# Home Brew Gutter Extensions



## kjp1969 (Apr 25, 2004)

Yesterday I installed homemade gutter extensions, then washed the trailer. Heavy water flow overwhelms the tubing a bit, but dew and light rain will be diverted well away from the side of the trailer, even if the trailer is not perfectly level. I'll post a long term report on black streaks. Here's a pic:

Cheapskate Gutter Extension

I installed 6 of them, 2 in the front, and 4 in the rear. They look a little funny, but since they're clear, they're not too noticeable.

Kevin P.


----------



## Castle Rock Outbackers (Jan 18, 2004)

I purchased these at CampersChoice this weekend. I'll have see them to determine whether to use a bonding agent to attach them permanently or only when parked. They look LONG (which is good for keeping water off the trailer) but may be easily caught on low-hanging trees when towing in tight places.










Randy


----------



## camping479 (Aug 27, 2003)

Kevin,

I use the same brand, they work great and you get the satisfaction on having made them yourself









Mike


----------



## California Jim (Dec 11, 2003)

Good one Kev







Mine are still on backorder from Camping World. Now i've got an ace up my sleeve if they don't come in pretty soon.


----------



## BigBadBrain (Aug 26, 2004)

My 2005 came with some extensions but they aren't very long, this would be a good way to extend them without being really obvious either.

Good mod.

BBB


----------



## kjdj (Sep 14, 2004)

Great job kip. I used aluminum pop rivets instead of screws.

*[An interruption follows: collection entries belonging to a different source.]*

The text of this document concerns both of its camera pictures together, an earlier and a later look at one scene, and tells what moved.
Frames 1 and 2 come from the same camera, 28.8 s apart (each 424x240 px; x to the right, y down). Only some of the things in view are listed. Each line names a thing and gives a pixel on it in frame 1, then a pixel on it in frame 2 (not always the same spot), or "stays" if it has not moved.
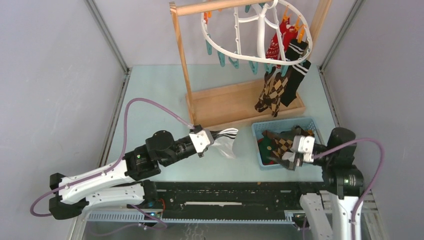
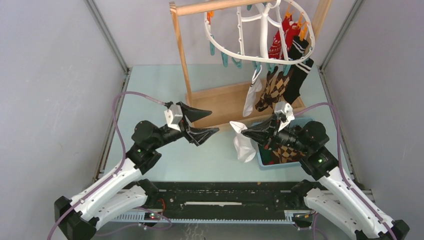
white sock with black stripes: x=224 y=142 → x=256 y=86
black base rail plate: x=236 y=200 stays
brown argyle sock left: x=267 y=100 stays
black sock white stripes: x=297 y=72 stays
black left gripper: x=215 y=134 → x=197 y=135
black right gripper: x=289 y=164 → x=260 y=132
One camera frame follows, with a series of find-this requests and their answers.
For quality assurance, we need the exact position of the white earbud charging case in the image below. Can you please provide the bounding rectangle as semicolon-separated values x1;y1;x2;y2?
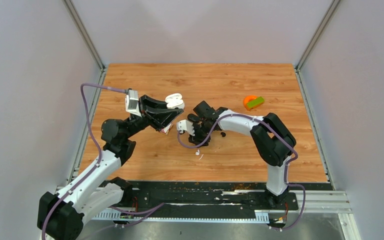
164;93;185;109

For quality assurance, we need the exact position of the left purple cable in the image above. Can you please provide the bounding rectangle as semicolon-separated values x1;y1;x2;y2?
41;82;128;240

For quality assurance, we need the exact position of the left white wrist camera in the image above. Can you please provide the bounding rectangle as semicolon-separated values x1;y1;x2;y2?
125;89;142;117

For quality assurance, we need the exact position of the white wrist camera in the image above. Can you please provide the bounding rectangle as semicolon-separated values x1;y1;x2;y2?
125;89;142;117
176;119;195;136

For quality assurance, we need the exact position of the purple cable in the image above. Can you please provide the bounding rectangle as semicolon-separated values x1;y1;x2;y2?
177;113;307;232
41;82;128;240

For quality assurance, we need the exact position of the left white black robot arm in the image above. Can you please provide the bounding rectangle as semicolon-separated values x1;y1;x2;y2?
37;93;185;240

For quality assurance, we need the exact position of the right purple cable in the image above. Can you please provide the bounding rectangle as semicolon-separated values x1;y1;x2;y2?
177;113;307;232

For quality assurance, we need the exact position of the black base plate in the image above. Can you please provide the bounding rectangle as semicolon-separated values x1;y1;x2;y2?
116;181;299;219

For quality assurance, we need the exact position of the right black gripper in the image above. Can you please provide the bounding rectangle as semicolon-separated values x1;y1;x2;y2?
187;120;215;148

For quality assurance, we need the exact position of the black earbud charging case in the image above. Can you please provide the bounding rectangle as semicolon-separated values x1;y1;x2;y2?
187;113;201;123

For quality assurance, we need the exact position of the green toy brick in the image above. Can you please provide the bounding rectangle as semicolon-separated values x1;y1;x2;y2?
245;96;265;111

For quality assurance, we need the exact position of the orange ring toy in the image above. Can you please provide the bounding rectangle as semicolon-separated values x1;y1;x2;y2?
242;95;259;111

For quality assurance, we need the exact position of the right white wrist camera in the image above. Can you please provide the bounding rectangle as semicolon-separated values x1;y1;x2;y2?
176;119;195;136

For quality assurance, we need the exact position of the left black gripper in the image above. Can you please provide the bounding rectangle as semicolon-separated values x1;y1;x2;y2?
123;94;184;140

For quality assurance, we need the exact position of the white slotted cable duct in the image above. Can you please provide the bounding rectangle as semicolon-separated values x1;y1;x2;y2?
89;209;270;223

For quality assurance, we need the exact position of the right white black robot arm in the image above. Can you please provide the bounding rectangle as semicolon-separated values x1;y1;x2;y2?
176;101;298;209

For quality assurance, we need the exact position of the pink small carton box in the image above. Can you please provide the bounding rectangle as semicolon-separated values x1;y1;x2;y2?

One trick I cut the tube the whole length it will make it more flexible for those low branches. It will also allow pinestraw and debris to flow without clogging.


----------



## Thor (Apr 7, 2004)

Randy

How much did the extentions cost. Does anyone know if there is a camping supply store near the NE Rally? My pocket is starting to burn a hole in it.









Kip

Great idea. How well do they stay on while being towed? It looks solid.

Thor


----------



## Castle Rock Outbackers (Jan 18, 2004)

The extensions pictured above were under $10 for four at CampersChoice. If they are TOO long and look goofy, I will shorten...but not too much! No more black streaks!

Randy


----------



## kjp1969 (Apr 25, 2004)

Thor said:


> Kip
> 
> Great idea. How well do they stay on while being towed? It looks solid.
> 
> ...


I don't know- I haven't towed with them yet. When I get the trailer back to the storage yard, they may all be gone. But I don't think so. . .

Kevin P.


----------



## NDJollyMon (Aug 22, 2003)

Use 'em like 'curb feelers!'


----------



## kjp1969 (Apr 25, 2004)

NDJollyMon said:


> Use 'em like 'curb feelers!'
> [snapback]32747[/snapback]​


Uh, thanks but no thanks Jolly, I've already had one trailer on its side and that was quite enough.









Kevin P.


----------



## NDJollyMon (Aug 22, 2003)

Oooooh. I forgot about that one. YIKES!


----------



## PDX_Doug (Nov 16, 2004)

Great idea Kevin,

I wonder how well it would work to add extensions that would reach to the ground. You could really direct water well away from the TT. Especially on the curb side.

Or would that be overkill?

Happy Trails,
Doug


----------